Saturday, October 26, 2013

Implemented Delete

With the implementation of the Delete() routine my B-tree is fully functional. I decided to implement a full delete that rebalances the tree instead of a sparse delete because I might use my B-tree for keeping a sorted fringe in a graph search algorithm. Sparse delete is possibly a better choice for databases where you expect that the amount of data will mostly only increase and deletes will be few.

I've also moved the testing code into Go's unit test framework, which is pretty cool.

There are a lot of implementations out there. I'm interested in comparing my to an existing one to measure performance and quality of results.

Saturday, October 19, 2013

Performance tuning

You can spend a lot of time optimizing code. It's a rabbit hole that can stop you from ever reaching a working product. I almost got completely sucked down one when I noticed that simple changes made big differences in the performance of my B-tree. The latest commit has the ability to compare parameterizations of the B-tree based on insertion count and node size (order). Here's the performance of the current head on my i7 laptop:

[test] Random insertion 1000000 elements (order 16)
insertions took 5666420 us (176 K/sec)
iteration took 1216899 us (821 K/sec)
fetch took 3534220 us (282 K/sec)
[pass]: depth: 5 nodes: 7538 leaves: 83356

The "fetch" operation above is just fetching every node in the tree.
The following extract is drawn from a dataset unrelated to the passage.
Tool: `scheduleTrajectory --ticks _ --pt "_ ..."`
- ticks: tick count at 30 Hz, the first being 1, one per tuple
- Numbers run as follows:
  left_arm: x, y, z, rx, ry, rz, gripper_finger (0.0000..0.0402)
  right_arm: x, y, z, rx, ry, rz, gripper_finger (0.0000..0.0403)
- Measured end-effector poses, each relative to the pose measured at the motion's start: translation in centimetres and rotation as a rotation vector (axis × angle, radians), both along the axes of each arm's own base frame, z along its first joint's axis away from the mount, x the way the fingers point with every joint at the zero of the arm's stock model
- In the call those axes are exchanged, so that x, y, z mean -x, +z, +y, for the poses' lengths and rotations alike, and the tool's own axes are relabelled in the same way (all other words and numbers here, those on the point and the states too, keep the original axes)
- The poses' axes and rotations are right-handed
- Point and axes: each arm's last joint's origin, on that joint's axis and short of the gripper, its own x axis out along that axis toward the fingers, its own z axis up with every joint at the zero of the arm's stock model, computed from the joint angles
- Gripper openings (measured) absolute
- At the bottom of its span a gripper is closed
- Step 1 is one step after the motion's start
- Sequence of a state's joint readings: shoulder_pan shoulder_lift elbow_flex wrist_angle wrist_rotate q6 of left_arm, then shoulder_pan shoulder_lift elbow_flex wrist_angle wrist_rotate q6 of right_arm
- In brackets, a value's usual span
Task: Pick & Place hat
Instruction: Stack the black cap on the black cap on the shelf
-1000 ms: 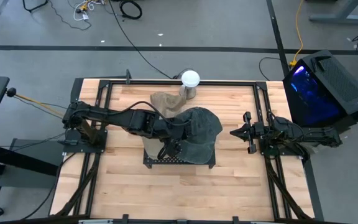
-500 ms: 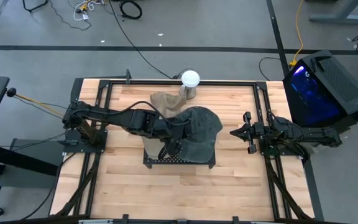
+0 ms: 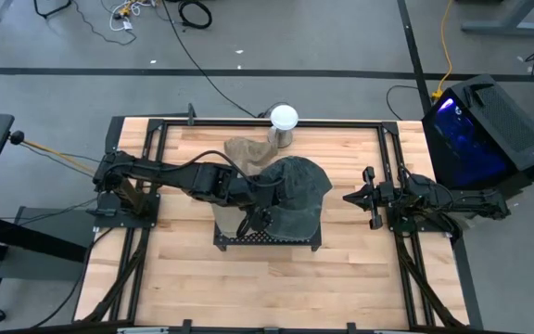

For random elements I just re-seed the RNG and fetch in the same order I inserted them in. 

One method I use a lot is this one: 

func nodeFind (node *Node, value uint64) int {
pos := len(node.Values)
for i, k := range node.Values {
if value < k.Key {
pos = i;
break
}
}
return pos
}

This simply finds a key in my array of key/value pairs. It wasn't always written this way. This is how it used to be:

func nodeFind (node *Node, value *Pair) int {
pos := len(node.Values)
for i, k := range node.Values {
if value.Key < k.Key {
pos = i;
break
}
}
return pos
}

And this was the performance of that implementation: 

[test] Random insertion 1000000 elements (order 16)
insertions took 5715310 us (174 K/sec)
iteration took 1210612 us (826 K/sec)
fetch took 4331910 us (230 K/sec)
[pass]: depth: 5 nodes: 7485 leaves: 83217

Notice that fetches are much slower 230 K/s versus 280 K/s is 18% slower. The time spent in nodeFind dominates the fetch operation (that's basically all fetch does). 

Sunday, October 13, 2013

Initial Version

So I finally stopped screwing around with my datatypes and started getting coding done. When you don't know a language well it's tedious at first just doing basic things, like inserting elements into arrays. The implementation is not complete but it supports insertion and iteration over elements. The repo is here:

https://github.com/mike-matera/GoLibrary

Validation.

I've only done basic work on validating the data structure so far. Though I found that Go enables interesting mechanisms for testing. This is my test function:

func doTest(tree *btree.Btree, count int, 
        generate func(int, *btree.Btree), 
        check func(current, last uint64) bool) bool {

start := time.Now().UnixNano();
for i := 0; i<count; i++ {
generate(i, tree)
}
end := time.Now().UnixNano()
us := (end - start) / 1000
var rate float32 = float32 (((int64(count) * 1000000) / us) / 1000) 
fmt.Print("\tinsertions took ", us, " us (", rate, " K/sec)\n")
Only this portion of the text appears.